木のまな板のようなものの上に、生ハム、サラミが載せられていて、その脂が白熱灯の光の下でぬらぬらと光を放っている。

私は誰かと向かい合って、ビールを飲みながら、サラミをつまんでいる。
相手が誰なのかはわからない。
話もほとんど聞いていない。
ただ、ある一定のリズムでビールの入ったジャッキを口に運び、サラミを箸でつかんで、口に運ぶという単純な動作を繰り返している。

居心地がいいような、悪いような。

別のある日。
私の望みが叶って、会いたいと思っていた友だちのところに、仕事ついでに行くことができた。

自分も友だちも、精神状態はあまりよくなかった。
機体整備のために、フライトは2時間のdelay。
友だちが行きたかったおしゃれなカフェに着いたときには、ちょうどラストオーダー。
メニューも見ずに、友だちと同じものを頼む。
閉店間際に提供された料理を、味わいもせずに口に運んで、余計な会話もない。

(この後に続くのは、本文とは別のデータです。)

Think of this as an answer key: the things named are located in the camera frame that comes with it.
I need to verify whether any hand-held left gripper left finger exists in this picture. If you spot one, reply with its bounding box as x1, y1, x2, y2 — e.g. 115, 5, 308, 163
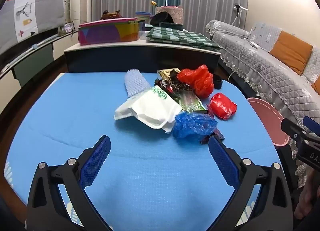
26, 135, 112, 231

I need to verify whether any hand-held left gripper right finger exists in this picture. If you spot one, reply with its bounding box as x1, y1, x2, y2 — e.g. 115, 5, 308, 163
208, 136, 293, 231

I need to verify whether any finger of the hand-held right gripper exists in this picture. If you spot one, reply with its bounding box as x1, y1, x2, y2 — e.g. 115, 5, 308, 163
280, 118, 309, 142
302, 116, 320, 137

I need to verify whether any pink bin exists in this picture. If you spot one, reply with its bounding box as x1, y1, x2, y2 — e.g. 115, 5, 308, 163
246, 97, 290, 147

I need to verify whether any dark pink wrapper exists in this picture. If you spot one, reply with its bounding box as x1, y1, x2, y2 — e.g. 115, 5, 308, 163
200, 131, 225, 144

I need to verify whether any blue plastic bag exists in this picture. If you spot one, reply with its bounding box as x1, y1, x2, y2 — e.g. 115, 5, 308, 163
172, 111, 218, 139

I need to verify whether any small red plastic bag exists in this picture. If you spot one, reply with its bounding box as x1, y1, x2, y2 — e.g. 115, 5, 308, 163
208, 93, 237, 121

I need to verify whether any clear plastic packet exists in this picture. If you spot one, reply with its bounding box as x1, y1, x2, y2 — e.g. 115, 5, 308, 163
179, 91, 208, 114

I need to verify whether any white leaf print paper bag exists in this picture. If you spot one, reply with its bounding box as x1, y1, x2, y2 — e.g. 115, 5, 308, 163
114, 86, 182, 134

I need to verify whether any black elastic band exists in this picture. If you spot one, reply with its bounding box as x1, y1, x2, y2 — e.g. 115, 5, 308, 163
212, 73, 223, 90

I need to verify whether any large red plastic bag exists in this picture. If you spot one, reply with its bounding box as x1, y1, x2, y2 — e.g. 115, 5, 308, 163
177, 65, 215, 98

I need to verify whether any dark patterned snack packet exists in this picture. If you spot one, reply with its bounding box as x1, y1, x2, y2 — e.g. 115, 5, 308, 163
154, 69, 194, 99

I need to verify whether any gold cream packet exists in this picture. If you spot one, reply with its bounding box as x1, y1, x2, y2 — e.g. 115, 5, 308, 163
157, 68, 181, 81

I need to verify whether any person's right hand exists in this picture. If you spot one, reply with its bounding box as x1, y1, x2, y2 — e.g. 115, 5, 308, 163
294, 171, 320, 221

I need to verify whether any orange cushion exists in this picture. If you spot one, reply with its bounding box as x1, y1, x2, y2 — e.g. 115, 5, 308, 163
269, 31, 313, 75
311, 76, 320, 96

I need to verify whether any blue table mat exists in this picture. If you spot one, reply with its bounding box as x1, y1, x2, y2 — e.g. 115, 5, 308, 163
4, 71, 280, 231

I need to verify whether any grey quilted sofa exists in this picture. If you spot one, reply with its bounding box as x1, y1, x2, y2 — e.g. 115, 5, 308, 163
205, 20, 320, 189

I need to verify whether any dark blue cabinet white top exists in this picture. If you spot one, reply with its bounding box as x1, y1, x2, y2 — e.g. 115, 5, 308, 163
64, 29, 222, 74

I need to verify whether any grey-green cabinet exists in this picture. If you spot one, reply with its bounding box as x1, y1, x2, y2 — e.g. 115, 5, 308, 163
12, 43, 55, 87

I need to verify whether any colourful storage box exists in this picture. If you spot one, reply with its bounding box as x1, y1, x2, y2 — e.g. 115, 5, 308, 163
77, 17, 145, 46

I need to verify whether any pale blue rod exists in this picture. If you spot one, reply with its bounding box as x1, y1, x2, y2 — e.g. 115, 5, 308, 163
14, 33, 60, 57

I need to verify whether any green checked cloth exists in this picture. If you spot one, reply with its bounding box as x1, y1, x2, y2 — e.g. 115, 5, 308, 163
146, 27, 222, 51

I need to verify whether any dark green box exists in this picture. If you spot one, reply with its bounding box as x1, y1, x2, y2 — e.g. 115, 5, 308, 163
159, 22, 184, 31

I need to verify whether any brown plush toy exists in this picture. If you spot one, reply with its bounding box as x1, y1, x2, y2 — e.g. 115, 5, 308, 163
100, 10, 123, 20

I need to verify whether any stack of colourful bowls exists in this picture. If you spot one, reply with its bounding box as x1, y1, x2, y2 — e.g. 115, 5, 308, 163
135, 11, 152, 23

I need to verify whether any pink lace basket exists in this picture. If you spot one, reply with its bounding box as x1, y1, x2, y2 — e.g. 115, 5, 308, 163
155, 6, 184, 25

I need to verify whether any black handbag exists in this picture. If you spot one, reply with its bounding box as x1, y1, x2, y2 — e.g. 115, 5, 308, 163
150, 12, 173, 26

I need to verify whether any grey deer print cloth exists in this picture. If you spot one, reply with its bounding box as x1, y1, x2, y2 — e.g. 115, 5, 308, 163
0, 0, 66, 55

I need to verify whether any white cable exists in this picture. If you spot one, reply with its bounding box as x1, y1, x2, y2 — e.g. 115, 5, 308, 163
226, 8, 260, 82

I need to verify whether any small photo frame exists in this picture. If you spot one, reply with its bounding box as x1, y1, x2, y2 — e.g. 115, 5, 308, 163
61, 22, 75, 33

それから、露骨にお土産を交換して、気まずいムード。

もう帰ろうかな…

そんなはずない。
まだ何も話していないし、何もしていない。

心を探り合う。

無理矢理見つけたビアバーに入る。
それは、どこかで見た懐かしい景色。
あれは、先輩と行った店だっただろうか、それとも職場の後輩と行った店だっただろうか。

このシチュエーション、見たことがある。
否、経験したことがある。
この店で、この料理を食べながら、誰かと話していた。

デジャヴ。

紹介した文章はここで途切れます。